For people who are receiving the stimulus payment via debit card, the US Treasury is doing its best to ensure that the process of getting paid is clear and secure, including showing recipients exactly what they should look for in the mail, including what the cards look like.
For all this effort, it's easy to imagine that a scammer could emulate this mailing and ask a user to phone into a call center and provide some essential information — perhaps even a bank account — and run a scam that way. Both Forbes and CNBC have provided good guides for using these cards safely and without fees.

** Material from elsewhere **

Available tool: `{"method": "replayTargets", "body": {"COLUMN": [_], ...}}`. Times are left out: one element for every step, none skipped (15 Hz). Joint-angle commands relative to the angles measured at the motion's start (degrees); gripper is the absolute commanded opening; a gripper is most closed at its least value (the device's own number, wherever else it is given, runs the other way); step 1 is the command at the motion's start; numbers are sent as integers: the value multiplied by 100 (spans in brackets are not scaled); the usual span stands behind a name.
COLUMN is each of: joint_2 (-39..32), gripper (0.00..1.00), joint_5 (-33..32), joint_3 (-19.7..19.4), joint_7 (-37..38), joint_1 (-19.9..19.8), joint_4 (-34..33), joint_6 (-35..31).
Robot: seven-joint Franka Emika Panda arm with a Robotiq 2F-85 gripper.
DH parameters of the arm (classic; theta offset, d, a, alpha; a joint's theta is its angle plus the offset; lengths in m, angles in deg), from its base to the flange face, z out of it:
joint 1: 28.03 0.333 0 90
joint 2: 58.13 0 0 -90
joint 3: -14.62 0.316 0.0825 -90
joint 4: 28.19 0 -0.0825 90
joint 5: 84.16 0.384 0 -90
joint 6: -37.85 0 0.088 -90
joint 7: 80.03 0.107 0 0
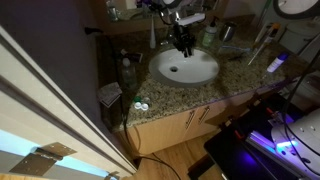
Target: Push the tap lever down then pull it up
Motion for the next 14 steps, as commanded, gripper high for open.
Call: {"method": "replayTargets", "body": {"joint_2": [447,679,1010,1296,1527,1792,2066,2327,2541,1872,2112,2293,2390,2422], "gripper": [61,69,75,82,88,96,99,100,100,99,100,100,100,100], "joint_5": [-224,-256,-289,-303,-271,-200,-147,-1,179,-50,44,87,102,105], "joint_3": [-94,-75,-59,-53,-48,-33,-26,-7,5,-55,-54,-56,-55,-53], "joint_7": [-88,-177,-284,-363,-397,-449,-487,-488,-405,-331,-331,-333,-333,-333], "joint_1": [38,-7,-57,-104,-155,-219,-276,-361,-411,-247,-297,-332,-344,-345], "joint_4": [534,768,1109,1373,1536,1739,1950,2169,2391,1478,1698,1877,1997,2064], "joint_6": [-32,-194,-449,-676,-911,-1223,-1502,-1770,-2064,-1432,-1624,-1721,-1766,-1796]}}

Whether you're waiting for this stimulus check or the next, bigger one promised by the Biden administration, or seeking to avoid any entanglement in an unemployment scheme, there are some tried and true methods for ensuring that your interactions with government agencies of all sorts are handled securely and privately.
Protect Your Credentials
Protecting credentials — usernames and especially passwords — is one of the best and most basic things you can do to stay safe from hackers. Using unique passwords everywhere is easy when you use a password manager, and adding multifactor authentication adds another level of protection.
Own Your Accounts
Establishing a secure account with state and federal agencies is the best way to take advantage of the security protections they provide, and this protection generally outweighs whatever risk you have of this agency being breached, though that risk does exist. I'd suggest that people establish an account with their state employment agency (or broader state government) now, and also verify that you have accounts at the major federal agencies you deal with — which will likely include the Social Security Administration and the IRS at a minimum.
While I understand that some people may not believe that they can enter into a trust relationship with the government, I'd suggest that it's better that you control the terms of that relationship than to allow that relationship to be established by someone else.
Take Quick Action
The moment you suspect fraud, act as quickly as you can to report it.
Many major government agencies and financial institutions have dedicated fraud hotlines or online services, and they may also suggest that you make a report to your local law enforcement agency. If you take quick action, you might be able to avoid the nightmare of full-blown identity theft.
Protect Your Credit
Freezing your credit at all three credit agencies is a simple (and free) act that can prevent anyone with access to your personal information from opening up an account in your name. You'll need to learn a few tricks to unfreeze your account when needed, but it's well worth your time.
Apply Healthy Skepticism
Even if you do all of the above, you can still fall prey to a scam if you allow people to convince to give away information or credentials you shouldn't. That's why you've got to be skeptical of any phone calls, emails, or letters that ask you to divulge financial information or passwords. Your healthy skepticism is your best defense.